While rising capital share and greater concentration of wealth explain some of the story of economic inequality, the largest part of the story is the growth in wage inequality over the last several decades. Available data from the Social Security Administration unfortunately doesn’t go past 1990, overlooking considerable upward distribution of wages beginning in 1980. However, wage distributions from 1990 to 2015 show a clear, and unequal, upward trend.

The share of wages earned by the top 0.1 percent of wage earners increased 36 percent in that time period, from 3.5 percent of all wages earned to 4.8 percent. These earners are largely Wall Street bankers and top executives from private companies, as well as hospitals, universities, and other non-profits.

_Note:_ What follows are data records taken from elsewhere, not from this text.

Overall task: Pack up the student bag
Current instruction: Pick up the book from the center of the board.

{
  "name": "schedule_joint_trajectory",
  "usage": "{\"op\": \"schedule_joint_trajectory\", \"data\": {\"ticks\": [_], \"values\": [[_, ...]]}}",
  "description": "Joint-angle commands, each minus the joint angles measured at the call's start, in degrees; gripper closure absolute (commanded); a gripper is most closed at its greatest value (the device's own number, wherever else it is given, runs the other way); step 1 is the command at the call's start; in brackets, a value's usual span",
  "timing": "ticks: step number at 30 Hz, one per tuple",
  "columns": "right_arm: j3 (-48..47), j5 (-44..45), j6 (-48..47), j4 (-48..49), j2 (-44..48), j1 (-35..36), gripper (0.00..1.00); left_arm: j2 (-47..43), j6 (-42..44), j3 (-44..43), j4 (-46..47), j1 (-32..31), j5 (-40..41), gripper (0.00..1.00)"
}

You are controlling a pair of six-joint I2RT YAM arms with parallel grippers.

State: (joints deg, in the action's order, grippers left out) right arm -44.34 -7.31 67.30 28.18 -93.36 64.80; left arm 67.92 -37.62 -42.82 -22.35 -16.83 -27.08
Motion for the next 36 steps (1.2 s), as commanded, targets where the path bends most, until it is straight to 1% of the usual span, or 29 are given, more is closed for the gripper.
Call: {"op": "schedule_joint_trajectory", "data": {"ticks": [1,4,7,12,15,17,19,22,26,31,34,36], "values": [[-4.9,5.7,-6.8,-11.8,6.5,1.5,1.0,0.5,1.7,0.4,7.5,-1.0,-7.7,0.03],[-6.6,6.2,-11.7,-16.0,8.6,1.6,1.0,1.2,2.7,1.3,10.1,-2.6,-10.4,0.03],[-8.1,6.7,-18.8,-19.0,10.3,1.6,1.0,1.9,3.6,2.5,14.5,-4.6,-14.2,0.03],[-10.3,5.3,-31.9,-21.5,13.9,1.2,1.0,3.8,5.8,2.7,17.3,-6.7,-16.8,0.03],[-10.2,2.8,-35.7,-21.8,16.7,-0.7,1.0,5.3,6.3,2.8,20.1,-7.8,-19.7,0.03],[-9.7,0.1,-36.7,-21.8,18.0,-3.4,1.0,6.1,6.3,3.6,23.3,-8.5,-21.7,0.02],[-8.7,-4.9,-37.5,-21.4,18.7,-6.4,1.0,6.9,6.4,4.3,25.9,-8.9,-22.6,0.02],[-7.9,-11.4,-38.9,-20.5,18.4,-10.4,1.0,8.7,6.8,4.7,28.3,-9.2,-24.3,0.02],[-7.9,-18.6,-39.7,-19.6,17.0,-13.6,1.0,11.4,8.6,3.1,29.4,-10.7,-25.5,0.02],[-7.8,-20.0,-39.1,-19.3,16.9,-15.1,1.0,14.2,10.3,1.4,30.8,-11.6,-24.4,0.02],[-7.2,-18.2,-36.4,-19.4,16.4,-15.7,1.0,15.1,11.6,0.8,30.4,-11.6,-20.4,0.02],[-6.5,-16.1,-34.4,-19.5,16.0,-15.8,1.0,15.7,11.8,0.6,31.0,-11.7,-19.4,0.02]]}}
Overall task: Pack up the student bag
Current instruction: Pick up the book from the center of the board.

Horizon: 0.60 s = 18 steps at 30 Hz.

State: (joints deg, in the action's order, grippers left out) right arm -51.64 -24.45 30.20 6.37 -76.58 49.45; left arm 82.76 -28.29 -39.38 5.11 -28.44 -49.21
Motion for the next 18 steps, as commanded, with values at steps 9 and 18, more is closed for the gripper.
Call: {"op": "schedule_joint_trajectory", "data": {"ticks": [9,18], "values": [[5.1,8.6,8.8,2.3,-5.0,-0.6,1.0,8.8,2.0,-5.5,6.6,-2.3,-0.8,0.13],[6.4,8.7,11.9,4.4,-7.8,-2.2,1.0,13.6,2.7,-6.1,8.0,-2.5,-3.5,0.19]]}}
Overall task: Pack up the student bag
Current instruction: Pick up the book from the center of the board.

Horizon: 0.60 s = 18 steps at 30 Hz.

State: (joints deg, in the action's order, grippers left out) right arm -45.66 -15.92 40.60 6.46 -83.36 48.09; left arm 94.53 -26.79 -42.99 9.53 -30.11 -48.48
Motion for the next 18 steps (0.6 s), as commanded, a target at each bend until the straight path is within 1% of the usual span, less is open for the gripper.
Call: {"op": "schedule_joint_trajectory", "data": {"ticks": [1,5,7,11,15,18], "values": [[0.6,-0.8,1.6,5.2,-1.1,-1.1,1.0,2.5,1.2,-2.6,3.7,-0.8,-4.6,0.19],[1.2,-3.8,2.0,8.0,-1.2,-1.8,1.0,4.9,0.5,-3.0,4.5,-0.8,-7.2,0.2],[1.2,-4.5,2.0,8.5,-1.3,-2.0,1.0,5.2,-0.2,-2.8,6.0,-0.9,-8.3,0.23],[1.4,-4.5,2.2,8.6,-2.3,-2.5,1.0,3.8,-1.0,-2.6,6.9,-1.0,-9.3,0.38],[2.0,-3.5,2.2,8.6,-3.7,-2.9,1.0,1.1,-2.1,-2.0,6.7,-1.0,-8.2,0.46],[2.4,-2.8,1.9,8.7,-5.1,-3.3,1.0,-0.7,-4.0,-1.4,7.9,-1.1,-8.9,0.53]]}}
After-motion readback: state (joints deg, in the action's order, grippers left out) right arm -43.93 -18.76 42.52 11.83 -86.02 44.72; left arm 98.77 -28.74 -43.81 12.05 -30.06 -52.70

Although the data from such a small pool of workers is erratic, they show soaring gains over ordinary workers that coincide with stock market peaks. Wages at this income level are likely paid in part in stock options, so that connection is unsurprising, but the magnitude of wage increases for this group compared to the others supports the argument that wages are part of the inequality picture.

The top 1 percent of wage earners (excluding the 0.1 percent) are largely doctors, dentists, and other highly paid professionals with an average pay of around $333,000 a year. These workers have experienced impressive gains in their share of wages, although they do not compare to those of the 0.1 percent. From 1990 to 2015 the share of wages earned by this group increased 24 percent from 10.7 percent to 13.2 percent.

Lawyers, general practitioners, university professors, and other professionals with advanced degrees make up the top 5 percent of earners (excluding the aforementioned groups). Since 1990 their share of wages earned has grown 18 percent, from 24.0 percent to 28.5 percent. Most of the difference between the share of wages earned by this group and the next lowest, the 90th to the 95th percentile, was gained between 1994 and 2000. Prior to that period both percentile groups’ share of wages grew at a similar rate, and since 2000 the two groups have had similar growth.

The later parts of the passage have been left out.